Exercise directions :: Within the lines below, find those that hold the string "pale" and copy each one.

Material for the task ::
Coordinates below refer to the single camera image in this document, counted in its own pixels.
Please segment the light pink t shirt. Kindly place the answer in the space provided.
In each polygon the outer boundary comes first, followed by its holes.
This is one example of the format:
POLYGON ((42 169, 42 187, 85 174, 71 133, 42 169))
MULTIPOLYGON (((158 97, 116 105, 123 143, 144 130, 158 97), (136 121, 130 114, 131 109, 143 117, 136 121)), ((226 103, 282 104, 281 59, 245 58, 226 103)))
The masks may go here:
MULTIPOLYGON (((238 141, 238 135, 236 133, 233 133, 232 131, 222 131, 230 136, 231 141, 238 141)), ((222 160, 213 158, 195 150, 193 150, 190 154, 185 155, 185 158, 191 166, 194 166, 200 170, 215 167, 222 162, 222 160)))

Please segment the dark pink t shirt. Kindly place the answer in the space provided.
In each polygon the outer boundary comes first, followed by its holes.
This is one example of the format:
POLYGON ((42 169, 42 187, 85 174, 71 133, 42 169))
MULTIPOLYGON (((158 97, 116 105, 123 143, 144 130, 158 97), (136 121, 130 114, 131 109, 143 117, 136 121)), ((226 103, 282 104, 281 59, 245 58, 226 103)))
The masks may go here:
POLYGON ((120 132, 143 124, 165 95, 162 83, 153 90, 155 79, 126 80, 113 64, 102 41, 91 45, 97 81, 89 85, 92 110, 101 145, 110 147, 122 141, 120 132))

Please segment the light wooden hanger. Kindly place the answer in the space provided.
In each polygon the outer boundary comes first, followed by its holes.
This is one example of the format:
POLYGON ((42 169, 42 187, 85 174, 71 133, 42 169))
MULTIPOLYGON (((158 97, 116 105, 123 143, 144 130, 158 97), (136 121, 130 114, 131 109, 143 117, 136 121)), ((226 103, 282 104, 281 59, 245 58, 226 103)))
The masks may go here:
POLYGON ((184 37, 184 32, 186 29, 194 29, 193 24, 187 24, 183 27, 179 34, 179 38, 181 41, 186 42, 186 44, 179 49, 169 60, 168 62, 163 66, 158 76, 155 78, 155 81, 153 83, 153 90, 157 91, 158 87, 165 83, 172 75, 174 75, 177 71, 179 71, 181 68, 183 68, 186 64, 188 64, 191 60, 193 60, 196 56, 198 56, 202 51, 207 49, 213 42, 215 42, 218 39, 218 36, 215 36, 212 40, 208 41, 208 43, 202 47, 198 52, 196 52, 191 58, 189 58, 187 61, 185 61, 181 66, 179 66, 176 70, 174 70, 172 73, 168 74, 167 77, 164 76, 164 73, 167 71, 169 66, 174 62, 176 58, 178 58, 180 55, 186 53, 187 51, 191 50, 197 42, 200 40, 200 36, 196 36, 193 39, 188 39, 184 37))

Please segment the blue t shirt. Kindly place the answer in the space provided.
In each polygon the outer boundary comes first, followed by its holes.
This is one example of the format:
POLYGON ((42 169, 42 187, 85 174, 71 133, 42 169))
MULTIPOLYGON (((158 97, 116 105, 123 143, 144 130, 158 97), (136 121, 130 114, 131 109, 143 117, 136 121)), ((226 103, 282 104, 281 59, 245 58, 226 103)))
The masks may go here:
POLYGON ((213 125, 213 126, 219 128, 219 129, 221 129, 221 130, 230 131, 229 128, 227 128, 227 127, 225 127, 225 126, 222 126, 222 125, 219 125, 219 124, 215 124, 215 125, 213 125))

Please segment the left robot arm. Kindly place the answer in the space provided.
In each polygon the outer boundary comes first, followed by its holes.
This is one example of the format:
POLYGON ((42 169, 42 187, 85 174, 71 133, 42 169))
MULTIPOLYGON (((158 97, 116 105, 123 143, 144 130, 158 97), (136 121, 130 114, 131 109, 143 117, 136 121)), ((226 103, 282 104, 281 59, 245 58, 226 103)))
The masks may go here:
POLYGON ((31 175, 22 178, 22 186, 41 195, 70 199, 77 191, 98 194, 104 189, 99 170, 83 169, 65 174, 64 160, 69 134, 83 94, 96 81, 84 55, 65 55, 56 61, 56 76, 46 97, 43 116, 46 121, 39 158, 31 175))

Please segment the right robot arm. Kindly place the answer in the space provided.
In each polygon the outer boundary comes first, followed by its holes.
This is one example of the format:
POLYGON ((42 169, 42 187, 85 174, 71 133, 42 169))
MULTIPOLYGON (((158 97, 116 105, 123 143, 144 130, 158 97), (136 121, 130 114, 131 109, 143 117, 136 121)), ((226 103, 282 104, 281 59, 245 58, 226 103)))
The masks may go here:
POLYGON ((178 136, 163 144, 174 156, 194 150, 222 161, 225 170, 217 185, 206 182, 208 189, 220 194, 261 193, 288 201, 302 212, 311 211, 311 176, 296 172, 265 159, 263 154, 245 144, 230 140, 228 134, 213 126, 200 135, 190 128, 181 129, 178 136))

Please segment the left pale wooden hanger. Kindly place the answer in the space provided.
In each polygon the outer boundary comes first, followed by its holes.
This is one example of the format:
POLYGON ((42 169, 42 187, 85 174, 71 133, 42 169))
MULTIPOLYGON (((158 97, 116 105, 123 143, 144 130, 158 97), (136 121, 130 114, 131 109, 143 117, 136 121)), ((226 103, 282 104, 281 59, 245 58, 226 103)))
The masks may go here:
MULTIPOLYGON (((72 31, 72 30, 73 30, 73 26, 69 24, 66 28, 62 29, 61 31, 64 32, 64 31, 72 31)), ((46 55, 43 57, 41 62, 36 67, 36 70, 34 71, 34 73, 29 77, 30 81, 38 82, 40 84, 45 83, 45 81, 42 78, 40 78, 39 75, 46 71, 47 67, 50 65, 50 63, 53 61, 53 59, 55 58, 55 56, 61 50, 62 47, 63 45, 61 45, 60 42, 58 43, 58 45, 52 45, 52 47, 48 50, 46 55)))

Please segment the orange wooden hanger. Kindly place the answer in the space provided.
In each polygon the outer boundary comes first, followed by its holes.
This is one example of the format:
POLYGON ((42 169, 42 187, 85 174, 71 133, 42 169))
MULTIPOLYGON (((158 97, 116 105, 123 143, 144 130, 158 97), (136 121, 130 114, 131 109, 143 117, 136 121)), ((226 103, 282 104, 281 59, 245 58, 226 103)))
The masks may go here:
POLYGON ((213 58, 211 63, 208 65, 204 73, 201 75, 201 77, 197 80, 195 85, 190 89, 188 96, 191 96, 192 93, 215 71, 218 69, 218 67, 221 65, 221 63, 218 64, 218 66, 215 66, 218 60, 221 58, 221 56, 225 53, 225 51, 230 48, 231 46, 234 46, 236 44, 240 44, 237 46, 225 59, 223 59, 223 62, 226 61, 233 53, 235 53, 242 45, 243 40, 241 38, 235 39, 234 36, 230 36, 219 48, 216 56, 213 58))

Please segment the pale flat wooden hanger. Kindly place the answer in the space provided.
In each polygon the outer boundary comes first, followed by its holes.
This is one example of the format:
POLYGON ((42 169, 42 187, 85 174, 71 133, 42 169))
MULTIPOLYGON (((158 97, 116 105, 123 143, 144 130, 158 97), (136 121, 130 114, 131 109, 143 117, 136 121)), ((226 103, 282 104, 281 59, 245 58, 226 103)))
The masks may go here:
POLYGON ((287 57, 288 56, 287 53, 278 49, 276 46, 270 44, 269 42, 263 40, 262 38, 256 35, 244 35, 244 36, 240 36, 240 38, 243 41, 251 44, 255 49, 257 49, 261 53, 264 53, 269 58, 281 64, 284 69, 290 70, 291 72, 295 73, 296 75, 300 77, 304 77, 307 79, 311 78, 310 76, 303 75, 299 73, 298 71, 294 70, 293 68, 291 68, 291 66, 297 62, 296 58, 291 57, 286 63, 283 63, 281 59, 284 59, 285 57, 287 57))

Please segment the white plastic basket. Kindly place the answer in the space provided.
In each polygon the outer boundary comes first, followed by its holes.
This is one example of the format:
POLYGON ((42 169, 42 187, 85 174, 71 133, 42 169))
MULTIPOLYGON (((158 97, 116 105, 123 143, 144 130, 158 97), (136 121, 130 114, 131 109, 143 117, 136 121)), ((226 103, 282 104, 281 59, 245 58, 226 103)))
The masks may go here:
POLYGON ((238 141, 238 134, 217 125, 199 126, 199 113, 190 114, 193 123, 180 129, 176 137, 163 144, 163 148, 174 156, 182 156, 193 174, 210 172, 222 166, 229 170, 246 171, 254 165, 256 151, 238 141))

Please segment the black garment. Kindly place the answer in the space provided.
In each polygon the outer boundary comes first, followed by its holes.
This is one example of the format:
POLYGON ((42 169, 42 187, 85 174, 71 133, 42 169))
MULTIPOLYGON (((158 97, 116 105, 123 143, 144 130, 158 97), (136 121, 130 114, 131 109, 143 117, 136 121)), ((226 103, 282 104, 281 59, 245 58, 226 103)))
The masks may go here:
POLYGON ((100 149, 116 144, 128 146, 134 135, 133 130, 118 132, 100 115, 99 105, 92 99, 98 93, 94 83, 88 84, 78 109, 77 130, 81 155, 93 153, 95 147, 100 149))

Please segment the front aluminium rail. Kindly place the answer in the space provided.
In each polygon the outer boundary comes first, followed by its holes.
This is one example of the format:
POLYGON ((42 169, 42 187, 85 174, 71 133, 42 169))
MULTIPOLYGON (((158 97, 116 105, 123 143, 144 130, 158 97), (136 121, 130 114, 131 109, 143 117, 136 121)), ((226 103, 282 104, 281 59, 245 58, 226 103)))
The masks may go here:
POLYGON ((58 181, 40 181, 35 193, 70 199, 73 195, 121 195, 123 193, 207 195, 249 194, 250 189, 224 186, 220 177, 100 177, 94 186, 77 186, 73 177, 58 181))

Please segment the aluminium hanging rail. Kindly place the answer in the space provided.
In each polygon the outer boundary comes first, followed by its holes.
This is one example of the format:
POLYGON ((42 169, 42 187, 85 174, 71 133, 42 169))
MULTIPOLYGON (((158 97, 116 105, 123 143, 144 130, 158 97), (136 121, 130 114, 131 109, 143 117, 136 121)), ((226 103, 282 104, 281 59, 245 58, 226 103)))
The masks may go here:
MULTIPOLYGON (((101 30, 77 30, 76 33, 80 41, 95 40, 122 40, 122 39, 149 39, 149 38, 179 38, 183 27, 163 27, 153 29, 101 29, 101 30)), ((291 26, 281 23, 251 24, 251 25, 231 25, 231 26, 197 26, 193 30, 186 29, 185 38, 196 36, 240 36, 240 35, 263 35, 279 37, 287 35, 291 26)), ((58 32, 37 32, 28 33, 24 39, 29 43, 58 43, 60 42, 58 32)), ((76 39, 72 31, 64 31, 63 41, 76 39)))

Output of the task ::
Please segment the left pale wooden hanger. Kindly place the answer in the space provided.
Please segment the pale flat wooden hanger. Kindly place the answer in the space provided.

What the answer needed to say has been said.